La fase, per altro, è proprio quella giusta per ridefinire le priorità tematiche della ricerca in agricoltura visto che sono in discussione le proposte legislative della Commissione europea sul nuovo programma quadro di ricerca 'Orizzonte 2020' e recentemente è uscita la comunicazione al Parlamento europeo relativa al parternariato per l'innovazione 'Produttività e sostenibilità dell'agricoltura' in collegamento proprio con il nuovo programma quadro e le proposte di riforma della Pac.

"In Italia si continua a perdere terreno agricolo e fertilità dei suoli, a consumare territorio e risorse idriche con gravi conseguenze ecologiche e ambientali, accentuate dai mutamenti climatici in corso". Questo il commento di Giorgio Zampetti della segreteria nazionale di Legambiente.

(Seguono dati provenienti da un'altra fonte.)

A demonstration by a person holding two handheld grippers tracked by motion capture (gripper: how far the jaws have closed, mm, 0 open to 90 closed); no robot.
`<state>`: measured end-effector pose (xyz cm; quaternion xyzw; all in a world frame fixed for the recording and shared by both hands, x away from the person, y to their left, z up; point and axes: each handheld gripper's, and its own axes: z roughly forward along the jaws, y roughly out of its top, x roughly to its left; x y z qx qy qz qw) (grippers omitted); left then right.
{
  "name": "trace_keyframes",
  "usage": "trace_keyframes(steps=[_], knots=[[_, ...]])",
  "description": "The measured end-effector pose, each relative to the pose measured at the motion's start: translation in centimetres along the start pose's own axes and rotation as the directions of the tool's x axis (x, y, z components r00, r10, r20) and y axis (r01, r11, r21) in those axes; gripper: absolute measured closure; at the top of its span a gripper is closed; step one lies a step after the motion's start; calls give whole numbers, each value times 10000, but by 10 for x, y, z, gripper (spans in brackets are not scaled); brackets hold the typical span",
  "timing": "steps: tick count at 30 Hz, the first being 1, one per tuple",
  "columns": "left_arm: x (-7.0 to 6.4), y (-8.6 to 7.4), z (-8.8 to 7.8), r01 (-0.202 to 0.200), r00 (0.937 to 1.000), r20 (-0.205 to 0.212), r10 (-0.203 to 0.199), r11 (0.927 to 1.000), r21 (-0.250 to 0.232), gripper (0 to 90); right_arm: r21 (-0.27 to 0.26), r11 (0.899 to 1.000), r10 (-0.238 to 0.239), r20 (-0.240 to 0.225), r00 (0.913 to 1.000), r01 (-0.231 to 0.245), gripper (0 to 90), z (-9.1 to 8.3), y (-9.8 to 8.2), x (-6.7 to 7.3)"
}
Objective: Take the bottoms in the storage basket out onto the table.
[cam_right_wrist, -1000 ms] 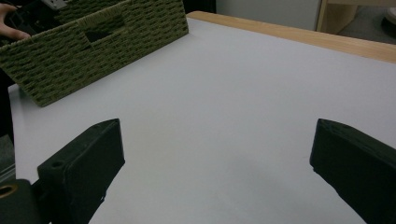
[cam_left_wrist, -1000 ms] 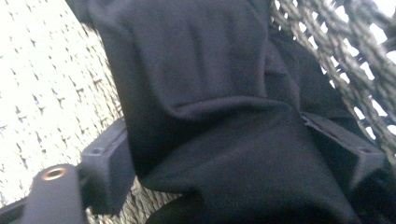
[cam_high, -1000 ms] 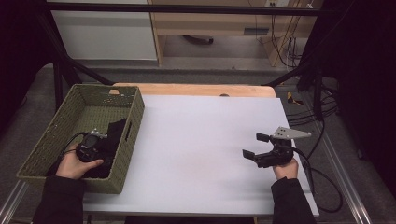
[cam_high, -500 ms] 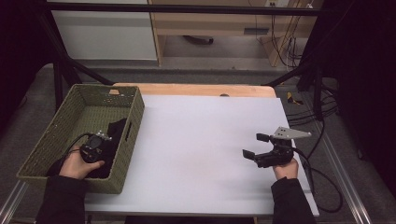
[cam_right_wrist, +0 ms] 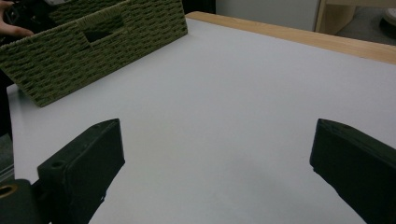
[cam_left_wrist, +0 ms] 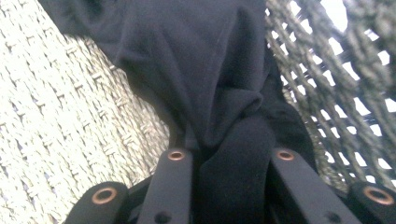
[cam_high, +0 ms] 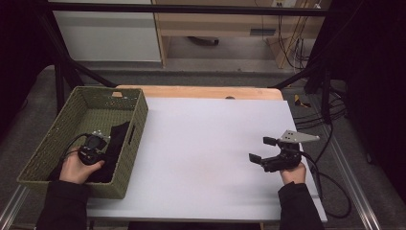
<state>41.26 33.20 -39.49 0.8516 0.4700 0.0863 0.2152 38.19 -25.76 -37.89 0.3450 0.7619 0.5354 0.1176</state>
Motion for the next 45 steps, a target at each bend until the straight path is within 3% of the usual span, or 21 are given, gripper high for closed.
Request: trace_keyframes(steps=[9,14,24,33,37,45], knots=[[2,4,-10,-19,9995,-310,-5,9972,-753,787,-8,10000,-11,-2,10000,11,35,0,0,0],[1,6,-19,-159,9989,-453,99,9907,-1352,792,-7,10000,0,6,10000,0,35,0,0,0],[1,7,-40,20,9995,-310,-94,9728,-2318,795,-11,10000,-4,13,10000,4,35,0,0,-1],[2,9,-51,440,9990,-4,-454,9700,-2389,797,-19,10000,-4,25,10000,4,35,0,0,-1],[1,9,-57,666,9978,211,-634,9655,-2519,797,-23,10000,-1,25,10000,1,35,0,0,-1],[-2,9,-67,692,9976,251,-648,9585,-2764,797,-35,10000,7,19,10000,-7,35,0,-1,-1]])
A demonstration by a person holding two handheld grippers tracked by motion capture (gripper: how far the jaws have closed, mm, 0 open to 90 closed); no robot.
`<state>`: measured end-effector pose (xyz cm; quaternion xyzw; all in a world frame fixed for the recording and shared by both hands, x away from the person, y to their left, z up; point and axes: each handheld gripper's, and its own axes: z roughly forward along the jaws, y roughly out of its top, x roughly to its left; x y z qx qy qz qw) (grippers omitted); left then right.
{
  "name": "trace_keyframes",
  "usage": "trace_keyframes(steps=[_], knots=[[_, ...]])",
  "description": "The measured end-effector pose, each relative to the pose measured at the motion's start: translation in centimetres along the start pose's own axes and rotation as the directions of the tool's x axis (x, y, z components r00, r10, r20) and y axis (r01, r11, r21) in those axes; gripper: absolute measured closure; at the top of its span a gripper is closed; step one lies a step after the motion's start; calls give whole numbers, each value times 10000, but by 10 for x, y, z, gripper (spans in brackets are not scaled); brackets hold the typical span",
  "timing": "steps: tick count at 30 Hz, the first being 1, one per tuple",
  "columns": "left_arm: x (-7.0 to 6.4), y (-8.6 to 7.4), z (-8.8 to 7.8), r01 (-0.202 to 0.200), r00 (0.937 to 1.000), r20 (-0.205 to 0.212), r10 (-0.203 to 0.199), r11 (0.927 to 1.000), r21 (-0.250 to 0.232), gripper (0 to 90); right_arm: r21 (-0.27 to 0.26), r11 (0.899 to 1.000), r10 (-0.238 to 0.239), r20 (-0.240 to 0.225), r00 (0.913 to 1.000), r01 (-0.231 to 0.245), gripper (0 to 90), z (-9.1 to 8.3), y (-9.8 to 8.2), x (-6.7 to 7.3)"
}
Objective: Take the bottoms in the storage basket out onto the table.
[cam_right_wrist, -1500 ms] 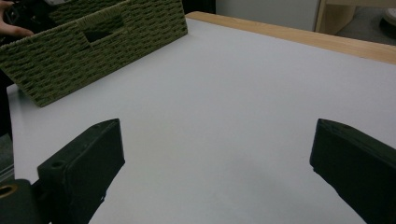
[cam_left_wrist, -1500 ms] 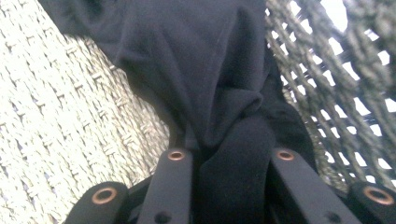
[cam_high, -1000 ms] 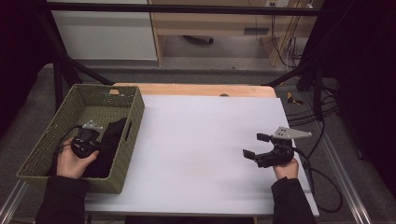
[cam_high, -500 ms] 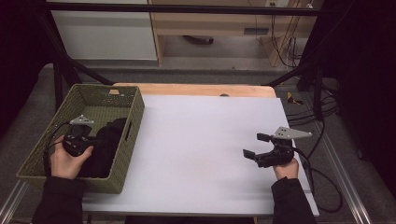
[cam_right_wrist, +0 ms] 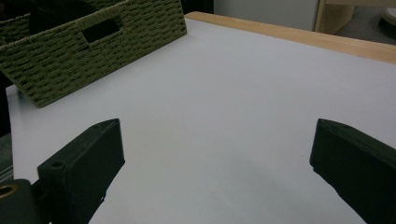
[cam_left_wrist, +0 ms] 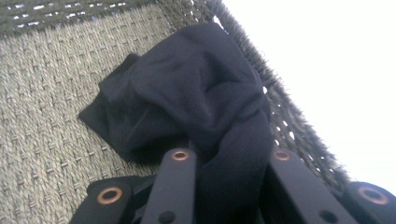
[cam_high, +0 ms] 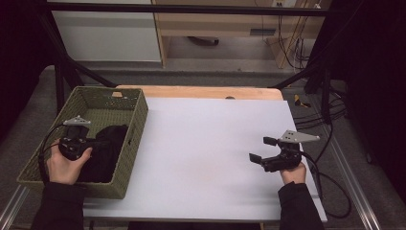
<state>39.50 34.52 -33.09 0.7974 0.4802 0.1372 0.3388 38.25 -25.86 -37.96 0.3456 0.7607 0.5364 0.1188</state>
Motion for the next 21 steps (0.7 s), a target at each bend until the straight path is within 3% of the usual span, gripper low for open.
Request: trace_keyframes(steps=[21], knots=[[-2,4,-31,250,9996,139,-237,9945,-1017,797,-54,10000,52,-38,10000,-52,34,-1,-1,-1]])
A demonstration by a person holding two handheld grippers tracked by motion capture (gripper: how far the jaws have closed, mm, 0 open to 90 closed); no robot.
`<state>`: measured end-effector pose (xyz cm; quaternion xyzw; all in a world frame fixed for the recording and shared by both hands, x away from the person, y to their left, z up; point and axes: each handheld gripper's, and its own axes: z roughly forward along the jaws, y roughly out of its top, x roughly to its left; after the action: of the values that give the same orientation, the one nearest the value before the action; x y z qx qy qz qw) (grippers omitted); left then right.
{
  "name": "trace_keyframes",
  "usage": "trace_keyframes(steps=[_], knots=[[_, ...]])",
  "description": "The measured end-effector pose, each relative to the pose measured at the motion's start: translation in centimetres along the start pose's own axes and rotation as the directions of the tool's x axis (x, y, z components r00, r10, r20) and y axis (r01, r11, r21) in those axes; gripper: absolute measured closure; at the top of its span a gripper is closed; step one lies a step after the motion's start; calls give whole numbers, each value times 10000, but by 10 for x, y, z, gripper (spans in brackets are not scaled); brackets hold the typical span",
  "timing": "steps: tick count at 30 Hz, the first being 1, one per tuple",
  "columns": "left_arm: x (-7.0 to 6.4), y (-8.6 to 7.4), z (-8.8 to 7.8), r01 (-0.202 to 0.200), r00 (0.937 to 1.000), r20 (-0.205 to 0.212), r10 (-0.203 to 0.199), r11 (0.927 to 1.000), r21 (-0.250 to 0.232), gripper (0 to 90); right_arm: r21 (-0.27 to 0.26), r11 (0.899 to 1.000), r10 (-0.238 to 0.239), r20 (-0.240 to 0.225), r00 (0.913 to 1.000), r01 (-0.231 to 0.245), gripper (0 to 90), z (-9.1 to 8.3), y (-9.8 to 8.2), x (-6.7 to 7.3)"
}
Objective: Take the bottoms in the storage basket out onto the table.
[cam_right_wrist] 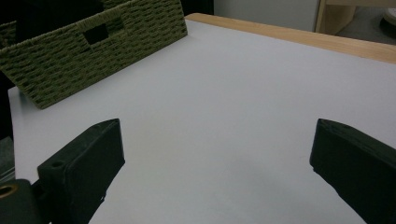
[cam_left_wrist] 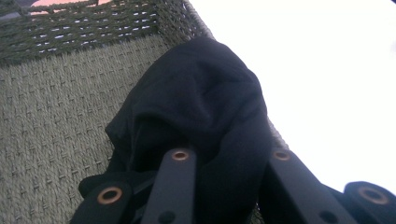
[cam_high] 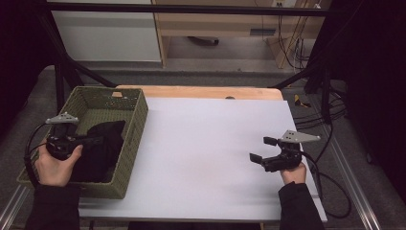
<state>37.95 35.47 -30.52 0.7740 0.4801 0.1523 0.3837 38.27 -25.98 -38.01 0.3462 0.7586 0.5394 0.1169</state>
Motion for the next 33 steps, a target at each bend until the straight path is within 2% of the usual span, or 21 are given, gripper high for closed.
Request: trace_keyframes(steps=[13,33], knots=[[-3,3,-13,30,10000,83,-26,9992,-391,797,41,10000,14,-19,10000,-14,35,1,0,0],[-12,9,-33,-161,9998,121,173,9956,-922,797,120,9999,-71,27,10000,71,35,2,-1,1]])
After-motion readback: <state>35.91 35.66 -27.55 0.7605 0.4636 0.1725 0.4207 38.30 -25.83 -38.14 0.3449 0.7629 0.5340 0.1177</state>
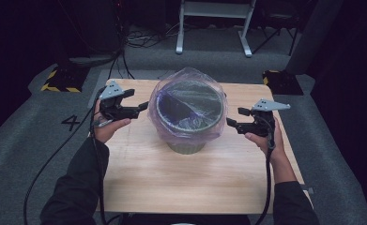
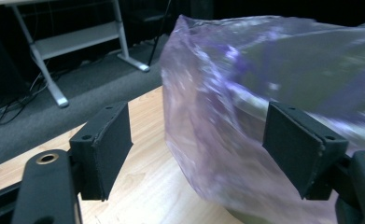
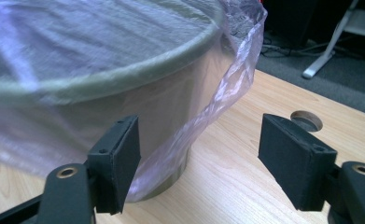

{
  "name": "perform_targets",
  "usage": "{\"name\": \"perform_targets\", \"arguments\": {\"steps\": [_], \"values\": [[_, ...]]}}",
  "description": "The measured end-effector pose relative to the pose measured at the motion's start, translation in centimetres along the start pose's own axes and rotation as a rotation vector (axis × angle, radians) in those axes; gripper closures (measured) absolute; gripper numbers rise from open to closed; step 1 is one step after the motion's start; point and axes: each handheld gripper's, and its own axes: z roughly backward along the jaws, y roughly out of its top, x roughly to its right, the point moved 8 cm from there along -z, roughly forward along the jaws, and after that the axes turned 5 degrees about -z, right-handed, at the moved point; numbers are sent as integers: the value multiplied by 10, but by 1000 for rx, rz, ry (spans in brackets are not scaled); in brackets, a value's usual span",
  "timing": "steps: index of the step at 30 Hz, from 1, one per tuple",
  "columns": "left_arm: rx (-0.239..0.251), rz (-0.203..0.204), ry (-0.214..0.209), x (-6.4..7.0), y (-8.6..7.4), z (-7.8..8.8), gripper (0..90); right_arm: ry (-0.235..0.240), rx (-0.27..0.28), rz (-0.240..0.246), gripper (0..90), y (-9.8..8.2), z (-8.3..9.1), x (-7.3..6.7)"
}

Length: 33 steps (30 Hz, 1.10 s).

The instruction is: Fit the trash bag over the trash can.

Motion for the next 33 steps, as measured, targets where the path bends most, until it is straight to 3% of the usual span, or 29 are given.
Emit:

"Una risposta forte a tutto questo - ha sottolineato Zampetti - può arrivare da un modello agricolo multifunzionale che ha un ruolo sempre più importante nella tutela del territorio dal rischio idrogelogico, nella gestione sostenibile delle risorse idriche e nella mitigazione dei cambiamenti climatici. Obiettivi da raggiungere nell'interesse, oltre che della collettività, degli agricoltori stessi. Per questo motivo ribadiamo che la nuova politica agricola comune deve prevedere strumenti concreti per una riforma in questo senso del settore".